There is a extremely high chance of error in any moderately sized document. Even professional copy editors can not guarantee error free results. Let alone spot errors incurred when the document was transcribed, it incurs doubling of chances for error.

The reviewer is responsible

The purpose of giving out a document for review is for the reviewer to check for errors. Therefore the reviewer is responsible  for their failure to review. If theres no binding consequences for reviewing then there is a chance that the reviewer lest a n error slide only to ask for a rebate later. Even in the case where its clear that its not in clients interests to cheat its still the responsibility of the reviewer.

Your contract should state this as a fact. It is sad but most people do not take this kind of responsibility seriously. Once its sent for manufacturing its done with, no editing. Bills have to be paid for etc. Be sure to remind your clients of this.

Your liability

You are responsible to a part but you should be shielded because it would make it impossible for you to operate under the assumption of perfect. However there are situations that might make you liable.

You are at fault when:

  • Client notified you of the problem you failed to address the problem.
  • For some reason versions got mixed up so that the error popped back to existence.

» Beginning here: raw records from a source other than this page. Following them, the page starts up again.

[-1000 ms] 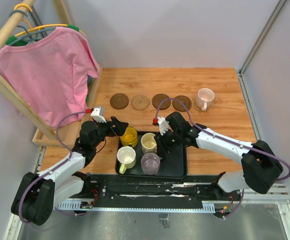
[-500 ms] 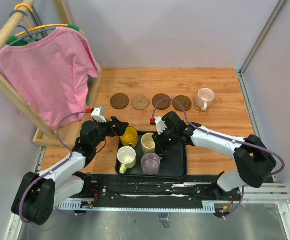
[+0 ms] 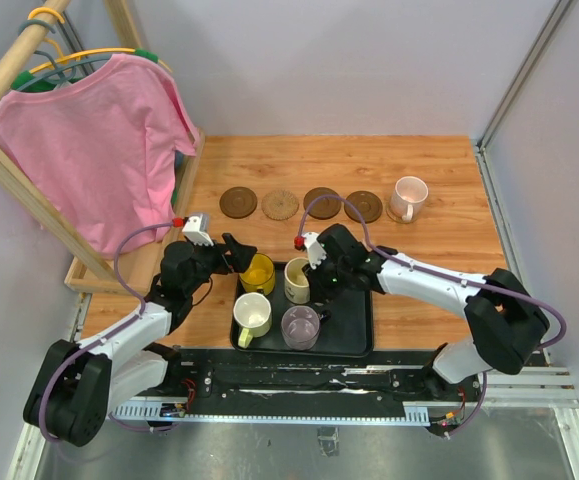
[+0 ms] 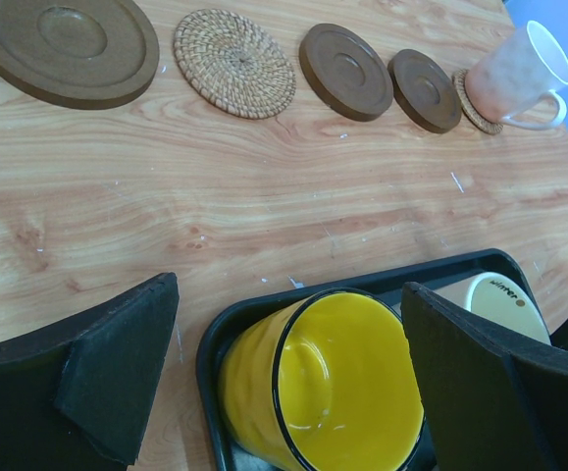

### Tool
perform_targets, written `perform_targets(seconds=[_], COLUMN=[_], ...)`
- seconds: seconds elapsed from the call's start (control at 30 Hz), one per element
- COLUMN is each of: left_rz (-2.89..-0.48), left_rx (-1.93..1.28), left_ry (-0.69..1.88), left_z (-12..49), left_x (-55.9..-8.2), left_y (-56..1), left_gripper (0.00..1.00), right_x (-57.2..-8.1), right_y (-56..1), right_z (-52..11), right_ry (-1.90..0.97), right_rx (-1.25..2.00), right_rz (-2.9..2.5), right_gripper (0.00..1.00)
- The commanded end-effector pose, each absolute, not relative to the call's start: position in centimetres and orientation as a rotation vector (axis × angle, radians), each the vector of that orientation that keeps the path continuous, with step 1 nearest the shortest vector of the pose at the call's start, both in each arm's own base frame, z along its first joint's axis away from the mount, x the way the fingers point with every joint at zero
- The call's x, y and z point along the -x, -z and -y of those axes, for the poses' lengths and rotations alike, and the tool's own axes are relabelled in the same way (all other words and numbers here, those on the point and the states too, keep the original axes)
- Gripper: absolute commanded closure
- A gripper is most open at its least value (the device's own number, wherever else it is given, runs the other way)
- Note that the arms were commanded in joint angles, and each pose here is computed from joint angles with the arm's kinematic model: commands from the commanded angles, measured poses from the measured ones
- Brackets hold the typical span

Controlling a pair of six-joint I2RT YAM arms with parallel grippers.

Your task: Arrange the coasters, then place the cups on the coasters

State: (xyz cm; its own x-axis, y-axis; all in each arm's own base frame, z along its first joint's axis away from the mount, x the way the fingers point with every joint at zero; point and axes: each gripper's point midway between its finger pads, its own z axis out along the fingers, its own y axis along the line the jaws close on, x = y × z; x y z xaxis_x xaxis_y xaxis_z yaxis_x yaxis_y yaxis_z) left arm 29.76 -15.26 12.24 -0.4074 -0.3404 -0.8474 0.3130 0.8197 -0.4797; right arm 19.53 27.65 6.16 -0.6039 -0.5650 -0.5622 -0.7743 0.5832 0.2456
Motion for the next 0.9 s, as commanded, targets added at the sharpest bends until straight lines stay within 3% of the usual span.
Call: perform_targets(seconds=[0.0,0.33,0.87], left_rz=[-1.835,-1.822,-1.821], left_rx=[0.01,0.012,0.012], left_ry=[0.712,0.713,0.715], left_z=[15.4,15.3,15.4], left_x=[-29.8,-29.8,-29.9], left_y=[-12.5,-13.0,-13.0], left_gripper=[0.0,0.0,0.0], right_x=[-19.7,-20.4,-25.2], right_y=[-5.8,-9.6,-16.1], right_z=[-27.0,-27.5,-24.0], right_ry=[-0.561,-0.439,-0.2], right_rx=[1.093,1.074,0.768], right_rz=[-2.396,-2.251,-2.08], right_gripper=[0.99,0.99,0.99])
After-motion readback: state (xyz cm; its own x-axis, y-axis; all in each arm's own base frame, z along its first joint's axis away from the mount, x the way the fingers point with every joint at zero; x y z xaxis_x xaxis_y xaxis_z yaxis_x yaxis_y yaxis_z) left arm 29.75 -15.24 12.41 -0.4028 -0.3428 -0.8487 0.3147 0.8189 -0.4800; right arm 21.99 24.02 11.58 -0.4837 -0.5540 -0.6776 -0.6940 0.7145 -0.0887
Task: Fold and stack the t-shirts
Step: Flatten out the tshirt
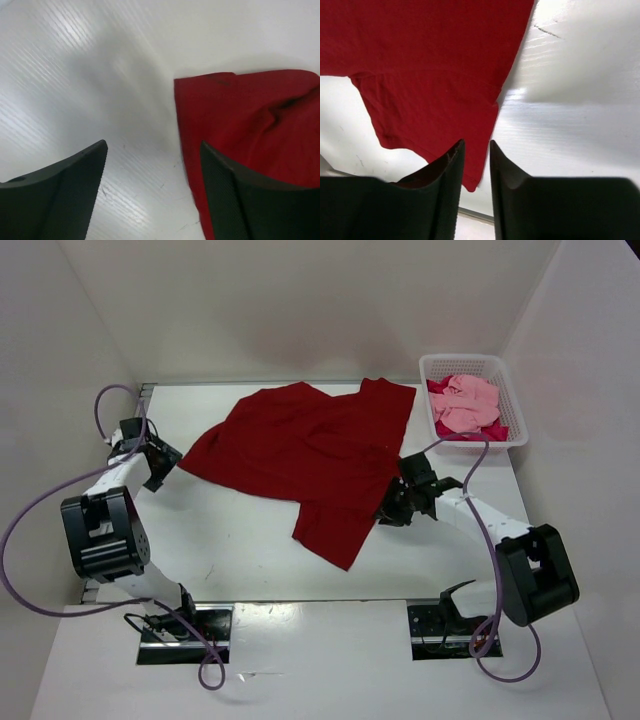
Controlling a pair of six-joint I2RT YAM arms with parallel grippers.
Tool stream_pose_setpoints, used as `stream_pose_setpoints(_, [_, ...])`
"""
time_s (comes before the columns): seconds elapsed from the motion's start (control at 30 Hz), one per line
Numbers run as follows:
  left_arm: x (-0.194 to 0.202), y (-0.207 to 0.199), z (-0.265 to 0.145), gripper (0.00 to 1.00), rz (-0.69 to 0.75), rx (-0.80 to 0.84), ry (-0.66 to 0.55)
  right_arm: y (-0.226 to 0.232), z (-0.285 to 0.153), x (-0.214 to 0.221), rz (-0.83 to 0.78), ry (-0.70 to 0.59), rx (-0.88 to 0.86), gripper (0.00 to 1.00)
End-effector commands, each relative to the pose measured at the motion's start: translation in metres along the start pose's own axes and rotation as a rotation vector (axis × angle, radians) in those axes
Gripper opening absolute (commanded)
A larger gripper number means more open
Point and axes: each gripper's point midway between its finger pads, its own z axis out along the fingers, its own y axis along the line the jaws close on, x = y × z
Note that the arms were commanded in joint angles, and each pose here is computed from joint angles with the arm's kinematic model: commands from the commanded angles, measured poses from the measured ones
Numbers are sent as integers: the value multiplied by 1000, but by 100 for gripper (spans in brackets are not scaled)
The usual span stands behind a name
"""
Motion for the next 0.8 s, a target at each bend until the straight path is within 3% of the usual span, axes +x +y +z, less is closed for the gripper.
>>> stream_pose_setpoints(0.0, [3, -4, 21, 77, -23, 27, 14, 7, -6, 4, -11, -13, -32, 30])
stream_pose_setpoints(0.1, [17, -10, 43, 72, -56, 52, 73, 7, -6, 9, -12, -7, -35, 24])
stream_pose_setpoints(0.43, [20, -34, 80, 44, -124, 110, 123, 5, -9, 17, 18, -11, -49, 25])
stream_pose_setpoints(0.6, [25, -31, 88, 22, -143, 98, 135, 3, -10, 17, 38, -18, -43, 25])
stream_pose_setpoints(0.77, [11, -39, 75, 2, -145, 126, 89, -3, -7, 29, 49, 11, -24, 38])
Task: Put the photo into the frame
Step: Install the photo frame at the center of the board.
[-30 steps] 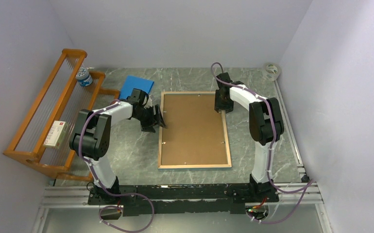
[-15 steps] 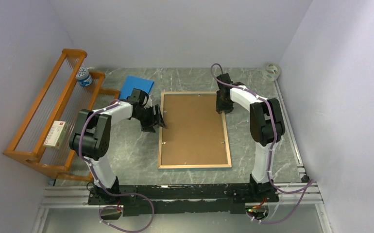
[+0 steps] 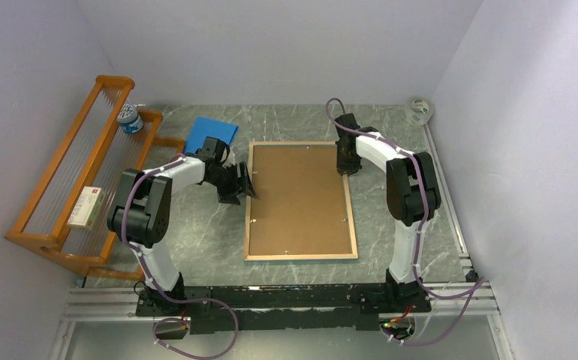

In other cases you should exercise your judgement.

In future

Hire a external editor to handle the checking. Personally i would never ever transcribe the text myself, i would send it out to somebody else or have the client transcribe it themselves.

Update your base contract template now if you do not have a stipulation in your contract already.

Also take the advice of @go-me: Never type stuff. People get so upset about typos and they are nearly impossible to wean out. Only very few persons can actually spot all errors, beforehand. And it is very expensive to have error free stuff.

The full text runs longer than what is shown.